• Material supplied:

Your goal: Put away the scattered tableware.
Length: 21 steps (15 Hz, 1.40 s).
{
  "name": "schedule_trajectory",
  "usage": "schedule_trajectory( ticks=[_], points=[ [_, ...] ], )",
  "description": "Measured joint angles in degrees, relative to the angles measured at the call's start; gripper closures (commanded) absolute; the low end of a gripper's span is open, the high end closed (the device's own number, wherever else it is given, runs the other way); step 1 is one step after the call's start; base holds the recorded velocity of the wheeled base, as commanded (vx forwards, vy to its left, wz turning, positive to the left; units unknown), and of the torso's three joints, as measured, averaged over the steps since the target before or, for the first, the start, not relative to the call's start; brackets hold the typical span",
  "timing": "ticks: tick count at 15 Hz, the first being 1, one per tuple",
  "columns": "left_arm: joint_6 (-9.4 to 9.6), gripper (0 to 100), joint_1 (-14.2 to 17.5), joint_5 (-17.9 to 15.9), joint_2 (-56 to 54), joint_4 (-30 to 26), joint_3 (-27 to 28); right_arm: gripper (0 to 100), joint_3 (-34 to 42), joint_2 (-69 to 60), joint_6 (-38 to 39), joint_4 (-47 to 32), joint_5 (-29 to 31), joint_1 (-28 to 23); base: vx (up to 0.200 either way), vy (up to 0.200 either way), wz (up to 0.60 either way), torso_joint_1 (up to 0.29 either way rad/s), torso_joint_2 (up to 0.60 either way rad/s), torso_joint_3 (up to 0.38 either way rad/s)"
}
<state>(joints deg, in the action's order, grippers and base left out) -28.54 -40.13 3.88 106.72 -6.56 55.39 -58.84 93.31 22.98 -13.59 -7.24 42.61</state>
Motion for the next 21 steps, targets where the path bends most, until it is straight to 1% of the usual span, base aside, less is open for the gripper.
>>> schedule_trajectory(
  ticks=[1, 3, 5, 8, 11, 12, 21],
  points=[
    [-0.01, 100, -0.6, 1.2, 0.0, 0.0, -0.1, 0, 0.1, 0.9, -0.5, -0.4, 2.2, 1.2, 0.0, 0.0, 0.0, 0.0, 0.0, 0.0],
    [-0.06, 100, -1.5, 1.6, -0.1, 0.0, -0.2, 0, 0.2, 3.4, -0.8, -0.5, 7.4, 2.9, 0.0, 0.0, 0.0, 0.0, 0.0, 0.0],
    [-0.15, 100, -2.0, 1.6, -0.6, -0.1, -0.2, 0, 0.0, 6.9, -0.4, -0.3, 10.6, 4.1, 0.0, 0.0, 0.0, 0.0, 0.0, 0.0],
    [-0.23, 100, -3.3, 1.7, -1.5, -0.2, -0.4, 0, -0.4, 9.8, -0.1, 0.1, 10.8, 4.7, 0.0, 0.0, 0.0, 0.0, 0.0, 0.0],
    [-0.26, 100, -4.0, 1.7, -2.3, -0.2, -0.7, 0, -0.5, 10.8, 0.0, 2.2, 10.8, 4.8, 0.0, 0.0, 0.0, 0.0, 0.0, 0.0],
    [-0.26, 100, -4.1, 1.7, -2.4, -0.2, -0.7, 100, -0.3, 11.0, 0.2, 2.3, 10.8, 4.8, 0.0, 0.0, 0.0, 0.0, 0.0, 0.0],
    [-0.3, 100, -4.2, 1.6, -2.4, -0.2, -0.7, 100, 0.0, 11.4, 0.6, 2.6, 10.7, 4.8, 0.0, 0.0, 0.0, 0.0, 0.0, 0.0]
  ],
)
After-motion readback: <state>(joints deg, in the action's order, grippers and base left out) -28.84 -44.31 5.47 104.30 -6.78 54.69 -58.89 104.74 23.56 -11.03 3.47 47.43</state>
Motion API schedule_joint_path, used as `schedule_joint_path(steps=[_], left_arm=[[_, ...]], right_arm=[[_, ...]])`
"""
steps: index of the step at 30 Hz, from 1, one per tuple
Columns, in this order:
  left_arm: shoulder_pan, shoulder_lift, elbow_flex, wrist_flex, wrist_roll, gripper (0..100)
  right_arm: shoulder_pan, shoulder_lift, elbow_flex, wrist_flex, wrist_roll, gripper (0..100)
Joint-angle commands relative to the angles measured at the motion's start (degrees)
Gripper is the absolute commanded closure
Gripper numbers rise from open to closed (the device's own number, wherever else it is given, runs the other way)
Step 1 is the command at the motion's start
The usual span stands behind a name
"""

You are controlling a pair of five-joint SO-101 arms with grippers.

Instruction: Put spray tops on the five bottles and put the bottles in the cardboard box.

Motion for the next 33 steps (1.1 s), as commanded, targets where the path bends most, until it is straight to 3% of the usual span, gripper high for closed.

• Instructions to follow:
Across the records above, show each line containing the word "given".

• Written solution:
  "description": "Measured joint angles in degrees, relative to the angles measured at the call's start; gripper closures (commanded) absolute; the low end of a gripper's span is open, the high end closed (the device's own number, wherever else it is given, runs the other way); step 1 is one step after the call's start; base holds the recorded velocity of the wheeled base, as commanded (vx forwards, vy to its left, wz turning, positive to the left; units unknown), and of the torso's three joints, as measured, averaged over the steps since the target before or, for the first, the start, not relative to the call's start; brackets hold the typical span",
Gripper numbers rise from open to closed (the device's own number, wherever else it is given, runs the other way)

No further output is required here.